What you should give back is a precise copy of the lines below from the one containing "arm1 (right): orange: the" through the one containing "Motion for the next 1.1", with no pictures.

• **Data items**
:::::
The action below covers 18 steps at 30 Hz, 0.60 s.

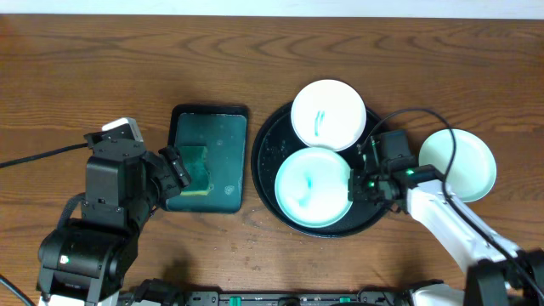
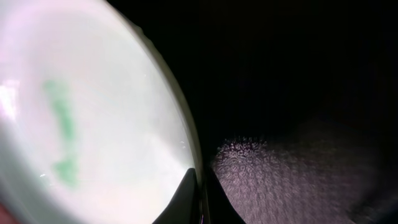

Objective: Clean dirty plates on tray and stack at the side
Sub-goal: 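Release the plate and move the right gripper to the next plate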

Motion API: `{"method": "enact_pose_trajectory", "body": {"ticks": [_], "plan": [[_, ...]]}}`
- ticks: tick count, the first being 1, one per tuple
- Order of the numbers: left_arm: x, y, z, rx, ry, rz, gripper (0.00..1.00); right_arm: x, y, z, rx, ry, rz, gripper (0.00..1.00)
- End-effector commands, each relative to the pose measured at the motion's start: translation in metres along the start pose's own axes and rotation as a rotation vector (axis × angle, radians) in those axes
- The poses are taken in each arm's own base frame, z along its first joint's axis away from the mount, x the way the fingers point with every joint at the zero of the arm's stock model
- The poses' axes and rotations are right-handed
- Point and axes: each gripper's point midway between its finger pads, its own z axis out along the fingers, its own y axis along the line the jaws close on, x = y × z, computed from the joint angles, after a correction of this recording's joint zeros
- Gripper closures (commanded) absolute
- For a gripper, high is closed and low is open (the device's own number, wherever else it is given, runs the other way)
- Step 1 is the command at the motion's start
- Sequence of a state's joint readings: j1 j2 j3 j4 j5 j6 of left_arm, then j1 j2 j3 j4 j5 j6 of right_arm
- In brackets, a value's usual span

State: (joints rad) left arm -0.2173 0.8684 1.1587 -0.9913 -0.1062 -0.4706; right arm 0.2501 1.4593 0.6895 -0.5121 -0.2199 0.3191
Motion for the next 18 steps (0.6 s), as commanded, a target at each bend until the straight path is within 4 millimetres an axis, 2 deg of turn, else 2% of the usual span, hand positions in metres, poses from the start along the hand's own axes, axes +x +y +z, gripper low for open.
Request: {"method": "enact_pose_trajectory", "body": {"ticks": [1,4,7,12,14,16,18], "plan": [[-0.005,-0.001,-0.005,0.007,-0.014,0.0,0.21,-0.002,-0.011,0.011,0.052,-0.001,0.015,0.99],[-0.005,-0.001,-0.005,0.007,-0.014,-0.001,0.21,-0.011,-0.018,0.013,0.072,-0.03,0.026,0.98],[-0.009,-0.004,-0.005,0.016,-0.03,-0.007,0.21,-0.024,-0.018,0.006,0.062,-0.068,0.04,0.91],[-0.014,-0.01,-0.004,0.043,-0.045,-0.033,0.21,-0.04,-0.002,-0.024,-0.013,-0.102,-0.081,0.76],[-0.007,-0.016,0.001,0.072,-0.001,-0.027,0.21,-0.044,0.005,-0.038,-0.032,-0.123,-0.138,0.73],[0.008,-0.025,0.012,0.109,0.087,-0.021,0.21,-0.047,0.012,-0.051,-0.044,-0.152,-0.172,0.72],[0.018,-0.026,0.023,0.101,0.149,-0.017,0.21,-0.048,0.015,-0.061,-0.048,-0.178,-0.183,0.71]]}}
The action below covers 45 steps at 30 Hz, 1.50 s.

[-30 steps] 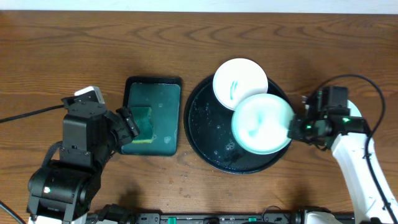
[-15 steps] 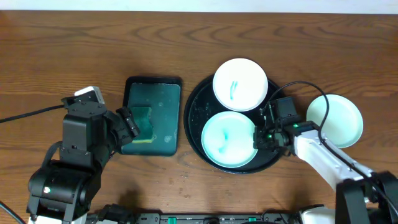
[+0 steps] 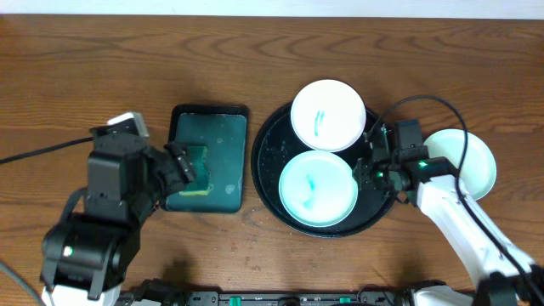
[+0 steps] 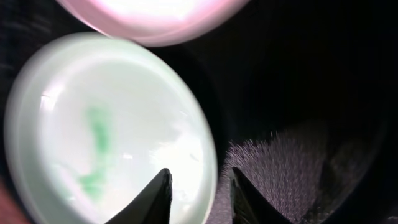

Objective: Clean dirty plates on tray and stack at the side
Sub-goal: 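Release the plate and move the right gripper to the next plate, then dip and grasp the sponge in the water tray with the left gripper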

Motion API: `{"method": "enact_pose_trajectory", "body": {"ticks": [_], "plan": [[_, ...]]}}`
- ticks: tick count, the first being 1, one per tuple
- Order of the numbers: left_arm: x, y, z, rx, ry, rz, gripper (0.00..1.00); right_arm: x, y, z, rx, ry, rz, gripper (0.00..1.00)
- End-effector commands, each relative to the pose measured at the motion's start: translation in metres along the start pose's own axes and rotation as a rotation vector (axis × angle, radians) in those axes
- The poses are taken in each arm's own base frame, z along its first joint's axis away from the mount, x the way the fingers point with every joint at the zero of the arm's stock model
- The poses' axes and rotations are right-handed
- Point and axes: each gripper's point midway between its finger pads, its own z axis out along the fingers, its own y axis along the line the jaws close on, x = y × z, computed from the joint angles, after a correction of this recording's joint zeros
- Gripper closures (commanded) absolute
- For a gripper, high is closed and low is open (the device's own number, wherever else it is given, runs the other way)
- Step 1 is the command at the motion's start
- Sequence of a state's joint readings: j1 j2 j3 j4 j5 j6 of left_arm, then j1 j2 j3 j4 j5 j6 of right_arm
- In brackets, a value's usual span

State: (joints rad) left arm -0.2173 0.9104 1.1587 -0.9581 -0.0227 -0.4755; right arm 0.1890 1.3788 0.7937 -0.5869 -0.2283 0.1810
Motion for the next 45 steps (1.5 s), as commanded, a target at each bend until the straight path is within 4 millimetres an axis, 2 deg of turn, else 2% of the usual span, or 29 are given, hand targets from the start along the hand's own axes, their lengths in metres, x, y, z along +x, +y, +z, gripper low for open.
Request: {"method": "enact_pose_trajectory", "body": {"ticks": [1,3,6,8,10,13,19,22,25,28,30,38,43,45], "plan": [[0.02,-0.005,0.02,0.012,0.134,-0.014,0.21,-0.013,0.01,-0.022,-0.033,-0.068,-0.077,0.7],[0.03,0.003,0.038,-0.046,0.194,-0.008,0.21,-0.013,0.012,-0.028,-0.035,-0.079,-0.08,0.7],[0.043,0.026,0.067,-0.189,0.262,0.019,0.24,-0.009,0.012,-0.031,-0.034,-0.071,-0.077,0.71],[0.058,0.038,0.09,-0.266,0.338,0.037,0.35,-0.005,0.011,-0.03,-0.031,-0.055,-0.073,0.71],[0.074,0.044,0.112,-0.309,0.424,0.047,0.39,-0.002,0.01,-0.03,-0.029,-0.043,-0.07,0.7],[0.091,0.052,0.141,-0.35,0.524,0.1,0.48,0.002,0.01,-0.03,-0.027,-0.026,-0.066,0.7],[0.111,0.07,0.197,-0.379,0.619,0.08,0.47,0.008,0.008,-0.03,-0.023,-0.002,-0.06,0.7],[0.12,0.078,0.215,-0.364,0.661,0.023,0.53,0.011,0.008,-0.03,-0.021,0.01,-0.057,0.7],[0.123,0.095,0.226,-0.396,0.676,-0.012,0.62,0.013,0.008,-0.03,-0.02,0.018,-0.055,0.72],[0.122,0.101,0.23,-0.393,0.677,-0.041,0.81,0.014,0.007,-0.03,-0.02,0.02,-0.054,0.73],[0.123,0.097,0.23,-0.363,0.688,-0.061,0.91,0.014,0.007,-0.03,-0.02,0.02,-0.054,0.73],[0.127,0.073,0.226,-0.224,0.743,-0.047,0.93,0.013,0.008,-0.03,-0.02,0.018,-0.055,0.74],[0.107,0.062,0.211,-0.192,0.701,-0.018,0.93,0.013,0.008,-0.03,-0.02,0.017,-0.055,0.74],[0.093,0.056,0.2,-0.171,0.653,-0.012,0.93,0.012,0.008,-0.03,-0.019,0.013,-0.055,0.77]]}}
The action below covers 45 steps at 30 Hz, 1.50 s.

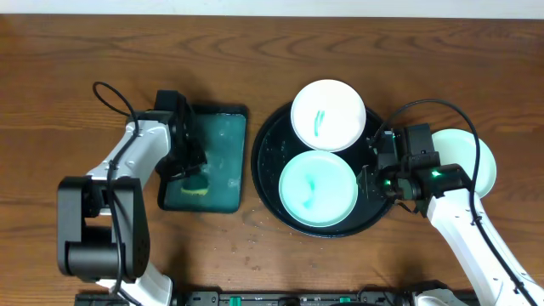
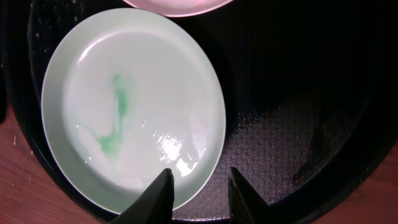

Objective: Clean dirty plates on tray and stack at the side
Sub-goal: 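Dip and grasp the sponge in the water tray with the left gripper, then scrub the pale green plate with the sponge while the right gripper holds its rim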

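Note:
A black round tray [image 1: 270, 161] holds two smeared plates. The white plate [image 1: 328, 115] lies at its far side, its edge [image 2: 180, 6] just showing in the right wrist view. The pale green plate [image 1: 317, 187] [image 2: 134, 102], marked with a green smear, lies flat at the near side. My right gripper [image 1: 374, 174] [image 2: 199, 183] hangs open and empty over the tray, one finger above the green plate's right rim. My left gripper [image 1: 190, 164] reaches down at the green-yellow sponge [image 1: 197, 185]; its jaws are hidden under the arm.
The sponge lies in a dark green rectangular tray [image 1: 217, 119] left of the round tray. Another pale green plate [image 1: 467, 153] sits on the wooden table at the right, partly under my right arm. Cables trail from both arms.
My right gripper, still open, now stands farther back, so the whole green plate shows. My left arm has gone from the near left to reach over the sponge tray.
My right gripper was shut on the smeared green plate's rim at the round tray's right edge, over the plate on the table. Then the plate lay in the tray's near half, still gripped. Then the gripper was open and the plate lay free, as it lies now.

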Motion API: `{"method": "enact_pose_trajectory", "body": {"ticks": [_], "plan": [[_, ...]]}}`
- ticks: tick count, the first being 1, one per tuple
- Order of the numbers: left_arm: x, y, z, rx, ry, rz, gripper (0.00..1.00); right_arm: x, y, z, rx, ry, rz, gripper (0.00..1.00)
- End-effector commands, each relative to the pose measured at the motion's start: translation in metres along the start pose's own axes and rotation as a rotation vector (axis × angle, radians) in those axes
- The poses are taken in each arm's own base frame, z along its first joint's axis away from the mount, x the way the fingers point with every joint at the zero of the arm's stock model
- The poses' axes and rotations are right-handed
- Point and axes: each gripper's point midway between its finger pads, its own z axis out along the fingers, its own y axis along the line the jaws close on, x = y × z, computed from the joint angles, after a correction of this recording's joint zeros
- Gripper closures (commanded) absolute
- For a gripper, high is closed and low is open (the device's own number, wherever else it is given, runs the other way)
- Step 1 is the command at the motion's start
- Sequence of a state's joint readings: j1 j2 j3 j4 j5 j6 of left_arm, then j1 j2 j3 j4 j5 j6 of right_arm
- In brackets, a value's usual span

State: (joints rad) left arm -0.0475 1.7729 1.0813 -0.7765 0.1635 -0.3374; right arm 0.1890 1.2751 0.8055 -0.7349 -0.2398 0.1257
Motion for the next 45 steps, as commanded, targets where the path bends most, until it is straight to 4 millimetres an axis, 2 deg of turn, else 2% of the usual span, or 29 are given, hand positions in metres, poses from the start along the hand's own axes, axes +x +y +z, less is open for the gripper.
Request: {"method": "enact_pose_trajectory", "body": {"ticks": [1,4,6,7,10,13,16,19,22,24,28,29,32,35,39,45], "plan": [[-0.008,-0.015,-0.037,0.071,-0.092,0.048,0.93,-0.007,0.0,-0.003,-0.001,-0.024,0.005,0.8],[-0.007,-0.018,-0.067,0.104,-0.171,0.06,0.93,-0.009,-0.018,-0.005,0.105,-0.045,0.133,0.9],[-0.002,-0.02,-0.083,0.12,-0.206,0.07,0.93,-0.011,-0.029,-0.006,0.164,-0.064,0.201,0.9],[0.001,-0.021,-0.091,0.127,-0.222,0.078,0.93,-0.012,-0.031,-0.006,0.179,-0.073,0.225,0.87],[0.011,-0.03,-0.105,0.14,-0.251,0.139,0.93,-0.018,-0.029,-0.004,0.158,-0.09,0.23,0.62],[0.018,-0.037,-0.108,0.128,-0.264,0.184,0.93,-0.019,-0.023,0.004,0.123,-0.068,0.165,0.5],[0.024,-0.046,-0.104,0.111,-0.257,0.226,0.93,-0.013,-0.02,0.016,0.092,-0.015,0.094,0.43],[0.031,-0.057,-0.1,0.11,-0.244,0.268,0.93,-0.005,-0.023,0.03,0.093,0.044,0.058,0.41],[0.036,-0.07,-0.098,0.121,-0.248,0.315,0.93,0.0,-0.027,0.048,0.096,0.094,0.059,0.46],[0.039,-0.08,-0.098,0.136,-0.258,0.338,0.93,0.003,-0.023,0.06,0.054,0.122,0.066,0.51],[0.047,-0.107,-0.1,0.186,-0.284,0.355,0.93,0.005,-0.005,0.077,-0.072,0.154,0.055,0.77],[0.05,-0.114,-0.101,0.203,-0.288,0.359,0.93,0.006,-0.004,0.08,-0.081,0.161,0.068,0.8],[0.066,-0.149,-0.105,0.323,-0.271,0.417,0.93,0.011,-0.007,0.089,-0.072,0.189,0.12,0.85],[0.079,-0.177,-0.105,0.402,-0.254,0.403,0.93,0.017,-0.008,0.092,-0.068,0.214,0.125,0.93],[0.093,-0.205,-0.085,0.426,-0.215,0.401,0.93,0.02,-0.008,0.092,-0.066,0.224,0.128,0.99],[0.133,-0.246,-0.023,0.447,-0.044,0.433,0.93,0.023,-0.012,0.092,-0.043,0.233,0.127,0.99]]}}
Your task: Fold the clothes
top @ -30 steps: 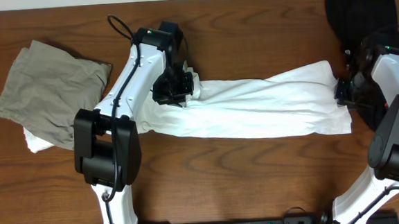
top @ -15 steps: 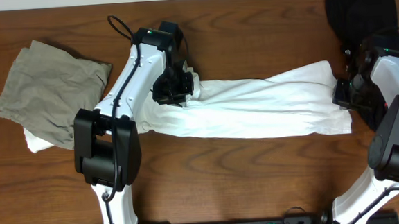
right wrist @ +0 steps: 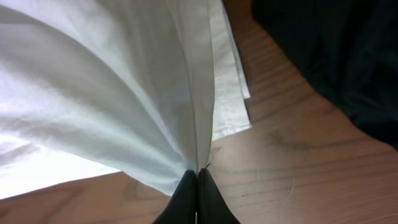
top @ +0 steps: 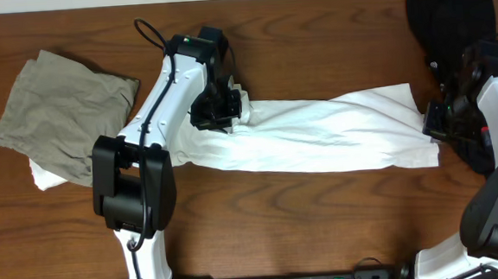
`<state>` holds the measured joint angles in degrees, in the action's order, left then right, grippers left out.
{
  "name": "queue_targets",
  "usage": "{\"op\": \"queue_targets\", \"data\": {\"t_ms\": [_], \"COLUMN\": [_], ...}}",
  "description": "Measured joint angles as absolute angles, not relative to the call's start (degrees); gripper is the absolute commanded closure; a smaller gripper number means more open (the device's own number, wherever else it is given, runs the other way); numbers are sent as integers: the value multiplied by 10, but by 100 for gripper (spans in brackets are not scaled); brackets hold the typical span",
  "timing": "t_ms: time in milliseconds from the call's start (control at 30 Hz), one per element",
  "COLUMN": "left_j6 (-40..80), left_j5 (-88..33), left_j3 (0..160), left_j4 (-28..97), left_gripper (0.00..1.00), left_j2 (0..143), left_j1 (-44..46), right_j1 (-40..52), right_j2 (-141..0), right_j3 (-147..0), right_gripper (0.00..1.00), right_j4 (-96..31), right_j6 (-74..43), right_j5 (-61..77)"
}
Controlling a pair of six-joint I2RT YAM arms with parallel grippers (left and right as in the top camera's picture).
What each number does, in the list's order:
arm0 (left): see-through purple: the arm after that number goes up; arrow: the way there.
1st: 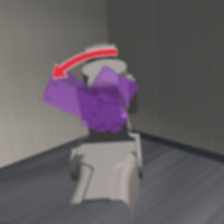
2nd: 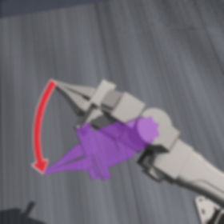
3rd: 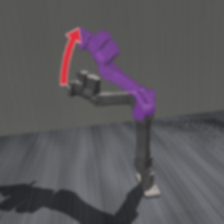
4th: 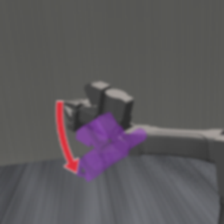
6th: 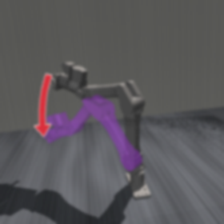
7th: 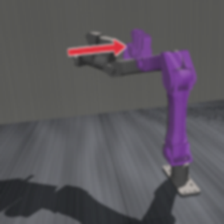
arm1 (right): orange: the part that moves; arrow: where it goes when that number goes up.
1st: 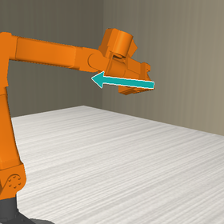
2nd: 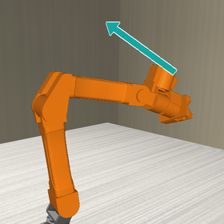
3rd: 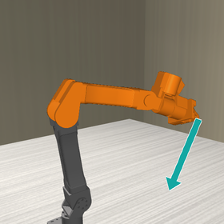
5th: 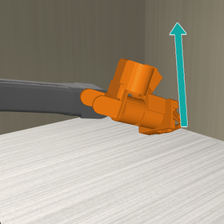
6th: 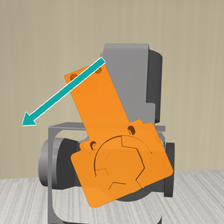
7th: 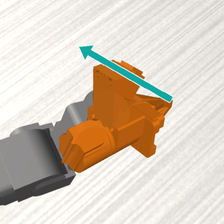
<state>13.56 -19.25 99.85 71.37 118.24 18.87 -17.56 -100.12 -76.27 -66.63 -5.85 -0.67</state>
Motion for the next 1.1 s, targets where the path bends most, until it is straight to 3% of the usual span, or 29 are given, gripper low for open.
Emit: {"op": "queue_targets", "data": {"t_ms": [233,333,767,1100], "left_j6": [135,136,136,136], "left_j5": [-193,-192,-192,-192], "left_j3": [999,999,999,999], "left_j4": [714,714,714,715], "left_gripper": [93,93,93,93], "left_j2": [1182,1182,1182,1182], "left_j1": [189,189,189,189], "right_j1": [-176,-176,-176,-176], "right_j2": [-1001,-1001,-1001,-1001], "right_j3": [-758,-750,-699,-698], "right_gripper": [98,88,98,99], "right_j4": [-656,-648,-540,-524], "right_j6": [-58,-59,-60,-61], "right_j5": [-10,-11,-15,18]}}
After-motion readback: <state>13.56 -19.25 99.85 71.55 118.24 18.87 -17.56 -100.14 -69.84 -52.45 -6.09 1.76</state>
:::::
• **Task response**
arm1 (right): orange: the part that moves; arrow: where it goes when that number goes up.
1st: 
2nd: 
3rd: 
5th: 
6th: 
7th: 
<state>13.56 -19.25 99.85 71.37 118.24 18.87 -17.56 -100.12 -76.27 -66.63 -5.85 -0.67</state>
Motion for the next 1.1 s, targets where the path bends most, until it is straight to 3% of the usual span, or 29 are given, gripper low for open.

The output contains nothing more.